Optimisation algorithms designed to work on quantum computers or other specialised hardware have been of research interest in recent years. Commercial solvers that use quantum or quantum-inspired methods, such as Fujitsu’s Digital Annealer (DA) and D-wave’s Quantum Annealer, can solve optimisation problems faster than algorithms implemented on general purpose computers. However, they can only optimise problems that are in binary and quadratic form. Quadratic Unconstrained Binary Optimisation (QUBO) is therefore a common formulation used by these solvers. There are many combinatorial optimisation problems that are naturally represented as permutations e.g. travelling salesman problem. Encoding permutation problems using binary variables however presents some challenges. Many QUBO solvers are single flip solvers, it is therefore possible to generate solutions that cannot be decoded to a valid permutation. To create bias towards generating feasible solutions, we use penalty weights.
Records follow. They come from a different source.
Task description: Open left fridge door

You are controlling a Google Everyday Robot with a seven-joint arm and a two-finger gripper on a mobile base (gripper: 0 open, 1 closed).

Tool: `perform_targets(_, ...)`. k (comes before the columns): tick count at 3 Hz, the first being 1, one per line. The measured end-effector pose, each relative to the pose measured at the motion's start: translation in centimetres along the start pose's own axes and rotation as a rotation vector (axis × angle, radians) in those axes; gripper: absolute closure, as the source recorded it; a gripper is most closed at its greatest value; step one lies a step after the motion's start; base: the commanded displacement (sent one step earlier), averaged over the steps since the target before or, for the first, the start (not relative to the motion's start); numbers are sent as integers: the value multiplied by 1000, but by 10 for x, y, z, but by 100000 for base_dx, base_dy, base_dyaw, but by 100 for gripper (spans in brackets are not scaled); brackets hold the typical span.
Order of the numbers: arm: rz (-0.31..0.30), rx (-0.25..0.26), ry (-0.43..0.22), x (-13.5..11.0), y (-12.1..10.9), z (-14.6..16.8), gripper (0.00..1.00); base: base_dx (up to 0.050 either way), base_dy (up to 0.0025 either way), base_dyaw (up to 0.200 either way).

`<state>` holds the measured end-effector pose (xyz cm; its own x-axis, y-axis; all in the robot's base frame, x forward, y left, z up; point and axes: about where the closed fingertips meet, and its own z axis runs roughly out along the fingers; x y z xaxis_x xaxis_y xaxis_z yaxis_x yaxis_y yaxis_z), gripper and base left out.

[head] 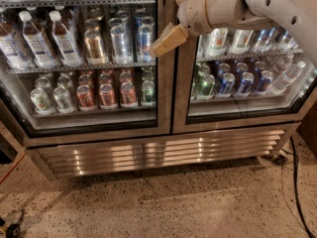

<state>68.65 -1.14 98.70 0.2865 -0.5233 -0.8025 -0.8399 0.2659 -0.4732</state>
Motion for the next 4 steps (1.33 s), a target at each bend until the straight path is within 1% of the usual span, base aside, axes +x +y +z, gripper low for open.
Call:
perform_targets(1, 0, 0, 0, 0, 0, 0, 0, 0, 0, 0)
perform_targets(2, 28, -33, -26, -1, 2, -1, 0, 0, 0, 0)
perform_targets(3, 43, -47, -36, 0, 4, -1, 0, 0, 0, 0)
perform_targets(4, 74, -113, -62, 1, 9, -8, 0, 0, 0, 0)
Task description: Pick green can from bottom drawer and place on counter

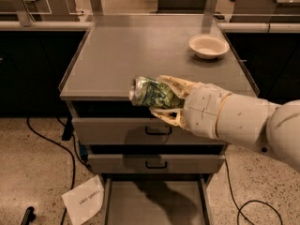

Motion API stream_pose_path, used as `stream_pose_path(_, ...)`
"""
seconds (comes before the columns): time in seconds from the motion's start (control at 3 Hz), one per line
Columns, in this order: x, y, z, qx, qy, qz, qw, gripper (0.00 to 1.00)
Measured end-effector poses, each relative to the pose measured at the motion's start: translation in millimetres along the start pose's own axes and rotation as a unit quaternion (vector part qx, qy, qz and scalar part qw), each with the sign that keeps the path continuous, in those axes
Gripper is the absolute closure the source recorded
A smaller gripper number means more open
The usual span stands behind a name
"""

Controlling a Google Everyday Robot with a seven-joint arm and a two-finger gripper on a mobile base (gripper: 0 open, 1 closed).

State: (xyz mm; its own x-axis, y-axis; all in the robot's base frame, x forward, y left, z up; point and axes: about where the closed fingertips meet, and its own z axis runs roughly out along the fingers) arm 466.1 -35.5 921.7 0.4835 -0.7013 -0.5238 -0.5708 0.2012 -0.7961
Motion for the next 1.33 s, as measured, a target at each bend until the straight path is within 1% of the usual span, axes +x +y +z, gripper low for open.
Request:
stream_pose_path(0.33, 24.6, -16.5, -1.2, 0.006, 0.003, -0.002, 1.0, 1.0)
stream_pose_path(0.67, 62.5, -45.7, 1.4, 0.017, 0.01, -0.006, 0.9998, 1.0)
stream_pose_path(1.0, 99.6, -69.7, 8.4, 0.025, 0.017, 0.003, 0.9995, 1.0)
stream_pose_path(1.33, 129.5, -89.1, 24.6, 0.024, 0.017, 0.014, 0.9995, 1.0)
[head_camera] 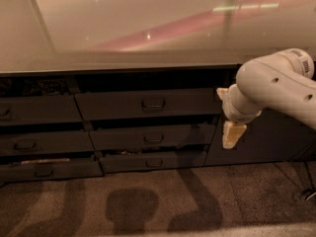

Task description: Open top drawer

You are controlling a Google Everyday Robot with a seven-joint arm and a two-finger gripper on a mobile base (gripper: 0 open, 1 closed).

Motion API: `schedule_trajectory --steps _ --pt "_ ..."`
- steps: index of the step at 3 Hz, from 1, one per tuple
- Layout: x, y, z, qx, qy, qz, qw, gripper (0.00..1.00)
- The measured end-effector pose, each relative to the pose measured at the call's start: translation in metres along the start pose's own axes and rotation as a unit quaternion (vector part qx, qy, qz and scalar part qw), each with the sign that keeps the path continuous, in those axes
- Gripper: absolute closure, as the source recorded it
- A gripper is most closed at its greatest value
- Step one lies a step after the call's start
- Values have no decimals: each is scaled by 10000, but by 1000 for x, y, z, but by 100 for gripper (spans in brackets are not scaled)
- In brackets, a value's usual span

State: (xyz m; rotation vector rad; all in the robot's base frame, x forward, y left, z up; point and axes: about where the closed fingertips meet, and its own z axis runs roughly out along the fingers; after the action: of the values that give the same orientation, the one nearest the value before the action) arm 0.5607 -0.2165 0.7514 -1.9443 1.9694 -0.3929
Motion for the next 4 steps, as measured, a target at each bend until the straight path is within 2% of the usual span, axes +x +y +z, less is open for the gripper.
schedule_trajectory --steps 1,3,4 --pt "-2 -15 -7 132 -39 -166 9998 0" --pt "-2 -17 -7 213 1 -157 9996 0" --pt "16 -43 20 97 291 19 9995 0"
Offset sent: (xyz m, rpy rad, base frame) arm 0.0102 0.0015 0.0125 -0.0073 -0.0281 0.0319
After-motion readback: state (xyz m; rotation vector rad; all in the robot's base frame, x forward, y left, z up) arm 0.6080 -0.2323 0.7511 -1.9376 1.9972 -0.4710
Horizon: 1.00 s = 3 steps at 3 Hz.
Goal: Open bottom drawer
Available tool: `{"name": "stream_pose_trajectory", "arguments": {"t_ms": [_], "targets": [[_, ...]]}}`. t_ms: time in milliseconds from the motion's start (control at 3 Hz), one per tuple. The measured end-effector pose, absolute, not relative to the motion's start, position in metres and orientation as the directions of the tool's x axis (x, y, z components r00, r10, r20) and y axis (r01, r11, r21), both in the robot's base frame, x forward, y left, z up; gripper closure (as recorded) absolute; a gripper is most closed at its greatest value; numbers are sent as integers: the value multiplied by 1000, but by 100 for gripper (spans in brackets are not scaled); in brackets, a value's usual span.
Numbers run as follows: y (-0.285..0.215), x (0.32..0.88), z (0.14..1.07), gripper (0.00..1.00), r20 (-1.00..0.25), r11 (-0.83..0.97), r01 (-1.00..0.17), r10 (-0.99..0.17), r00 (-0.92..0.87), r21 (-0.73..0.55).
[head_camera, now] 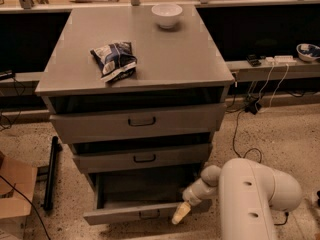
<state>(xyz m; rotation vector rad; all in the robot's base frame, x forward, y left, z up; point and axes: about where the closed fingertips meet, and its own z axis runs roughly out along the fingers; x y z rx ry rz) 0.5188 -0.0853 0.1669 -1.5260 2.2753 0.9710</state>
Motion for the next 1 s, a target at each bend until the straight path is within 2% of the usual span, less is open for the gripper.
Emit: {"name": "stream_pose_trajectory", "arguments": {"t_ms": [333, 667, 1000], "targets": [[-76, 484, 166, 15, -472, 227, -870, -766, -437, 439], [-69, 470, 165, 38, -451, 219, -854, -773, -447, 471], [-63, 453, 162, 37, -437, 229, -834, -765, -473, 501]]}}
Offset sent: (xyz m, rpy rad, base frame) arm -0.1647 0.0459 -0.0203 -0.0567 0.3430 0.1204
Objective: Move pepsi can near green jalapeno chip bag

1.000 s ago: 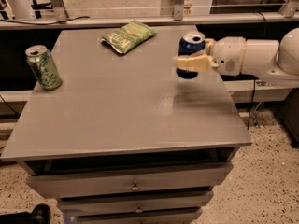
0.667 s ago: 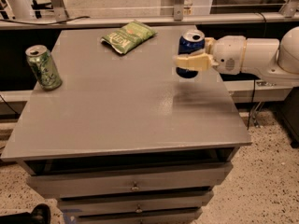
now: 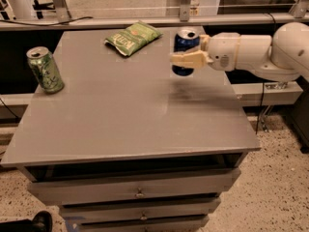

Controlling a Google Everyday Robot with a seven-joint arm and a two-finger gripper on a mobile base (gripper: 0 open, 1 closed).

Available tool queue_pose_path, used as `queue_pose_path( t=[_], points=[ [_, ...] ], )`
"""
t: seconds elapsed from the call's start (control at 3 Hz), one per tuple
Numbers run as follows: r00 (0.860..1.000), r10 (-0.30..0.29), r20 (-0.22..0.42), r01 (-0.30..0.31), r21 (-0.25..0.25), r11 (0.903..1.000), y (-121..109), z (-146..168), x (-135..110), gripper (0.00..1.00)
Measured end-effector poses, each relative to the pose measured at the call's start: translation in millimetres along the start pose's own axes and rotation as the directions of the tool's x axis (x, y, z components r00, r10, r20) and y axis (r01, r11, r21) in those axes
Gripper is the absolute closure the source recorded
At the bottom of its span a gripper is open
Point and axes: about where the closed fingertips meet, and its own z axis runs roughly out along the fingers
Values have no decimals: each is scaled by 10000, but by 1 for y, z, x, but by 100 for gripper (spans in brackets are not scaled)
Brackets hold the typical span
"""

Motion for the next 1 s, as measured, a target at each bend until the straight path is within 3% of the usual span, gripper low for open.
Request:
queue_pose_path(
  t=[0.67, 1.0],
  points=[
    [9967, -684, -448, 633, -1063, 9923, -61, 91, 9, 100],
    [9932, -877, -762, 784, -1183, 9899, -93, 127, 19, 100]
  ],
)
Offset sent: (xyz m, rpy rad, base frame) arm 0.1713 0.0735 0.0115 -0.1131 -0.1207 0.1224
The process of setting static penalty weights for various types of problems is not trivial. This is because values that are too small will lead to infeasible solutions being returned by the solver while values that are too large may lead to slower convergence. In this study, we explore some methods of setting penalty weights within the context of QUBO formulations. We propose new static methods of calculating penalty weights which lead to more promising results than existing methods.